According to the letter, American children and adolescents are dying at greater rates than those in 16 other high-income countries.

“The literature documents a long-standing health disadvantage in the US relative to other high-income countries, with excess deaths due in part to disproportionately high mortality rates. Few studies have quantified the number of excess deaths that have occurred among US infants, children, and adolescents, and none based on mortality data from recent years,” the research letter reads. “Recent years have seen an increase in youth mortality due to homicide, suicide, and drug overdoses and in all-cause mortality during the COVID-19 pandemic. This cross-sectional study compared US mortality rates among youths aged 0 to 19 years with those of 16 comparison countries, calculated excess deaths for 1999 to 2019, and examined temporal trends through 2021.”

Researchers compared U.S. morality rates among those aged 0-19 in Australia, Canada, Japan, and 13 European countries.

They found that there were 413,948 excess U.S. deaths during the assessed timeframe.

“Each year, nearly 20,000 deaths among youths ages 0 to 19 years would not have occurred had US youths experienced the median mortality rates of 16 comparison countries,” the authors wrote, according to an analysis from The Defender. “More than half of these deaths involved infants, reflecting disproportionately high US infant mortality rates.”

Dr. Steven Woolf, co-author of the research letter, told NBC News that the “chances of a child surviving to age 20 are now decreasing.”

A 2023 report from the Centers for Disease Control and Prevention’s (CDC) National Center for Health Statistics (NCHS) found that the “infant mortality rate for the United States in 2022 rose 3% from 2021, the first year-to-year increase in the rate since 2001 to 2002.”

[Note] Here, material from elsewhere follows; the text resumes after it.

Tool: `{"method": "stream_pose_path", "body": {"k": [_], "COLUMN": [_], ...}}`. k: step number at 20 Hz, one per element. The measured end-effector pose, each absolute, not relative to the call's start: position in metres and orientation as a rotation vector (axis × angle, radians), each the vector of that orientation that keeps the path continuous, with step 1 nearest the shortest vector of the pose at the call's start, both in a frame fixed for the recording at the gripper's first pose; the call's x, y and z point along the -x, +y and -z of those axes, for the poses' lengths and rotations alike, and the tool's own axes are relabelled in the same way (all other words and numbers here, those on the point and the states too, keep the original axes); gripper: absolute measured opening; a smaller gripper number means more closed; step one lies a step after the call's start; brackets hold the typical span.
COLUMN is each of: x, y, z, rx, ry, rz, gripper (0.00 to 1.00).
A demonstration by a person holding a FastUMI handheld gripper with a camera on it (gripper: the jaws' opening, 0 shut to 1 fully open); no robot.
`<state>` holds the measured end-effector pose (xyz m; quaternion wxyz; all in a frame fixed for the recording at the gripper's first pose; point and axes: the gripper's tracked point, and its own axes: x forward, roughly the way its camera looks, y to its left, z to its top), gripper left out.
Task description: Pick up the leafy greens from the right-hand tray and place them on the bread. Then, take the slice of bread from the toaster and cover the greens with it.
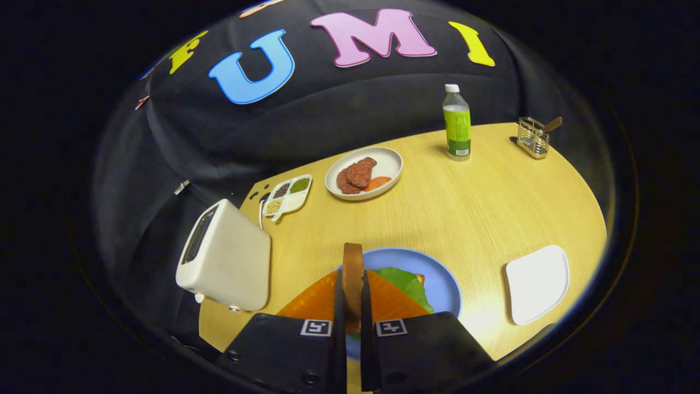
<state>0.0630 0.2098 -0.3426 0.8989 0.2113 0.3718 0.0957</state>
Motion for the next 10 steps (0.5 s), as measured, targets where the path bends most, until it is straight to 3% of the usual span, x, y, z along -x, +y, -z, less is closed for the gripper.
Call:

From 2002 to 2021, the U.S. infant mortality rate decreased 22%.

In 2022, the infant mortality rate was 5.60 deaths per 1,000 live births.

A 2021 study published in the National Center for Biotechnology Information analyzed infant deaths between 1900-2019 using data from the Vaccine Adverse Event Reporting System (VAERS). It found that 78.3% of infant deaths occurred within one week of vaccination.

American Faith reported that global health professor at the University of Southern Denmark Christine Stabell Benn linked childhood vaccines to all-cause mortality risks.

Stabell Benn noted that the vaccine system is “not set up to manage if the vaccine could actually affect the risk of dying from other infections, other diseases.”

“None of the routine childhood vaccines were investigated prior to their introduction for their effect on mortality, and nobody bothered to investigate it,” the professor continued.

“We actually saw and can show repeatedly for some of these vaccines that children who received them, particularly for reasons we don’t really understand yet, girls who received these vaccines, even though they’re protected against sometimes deadly diseases, their all-cause mortality is higher than girls who haven’t been vaccinated yet.”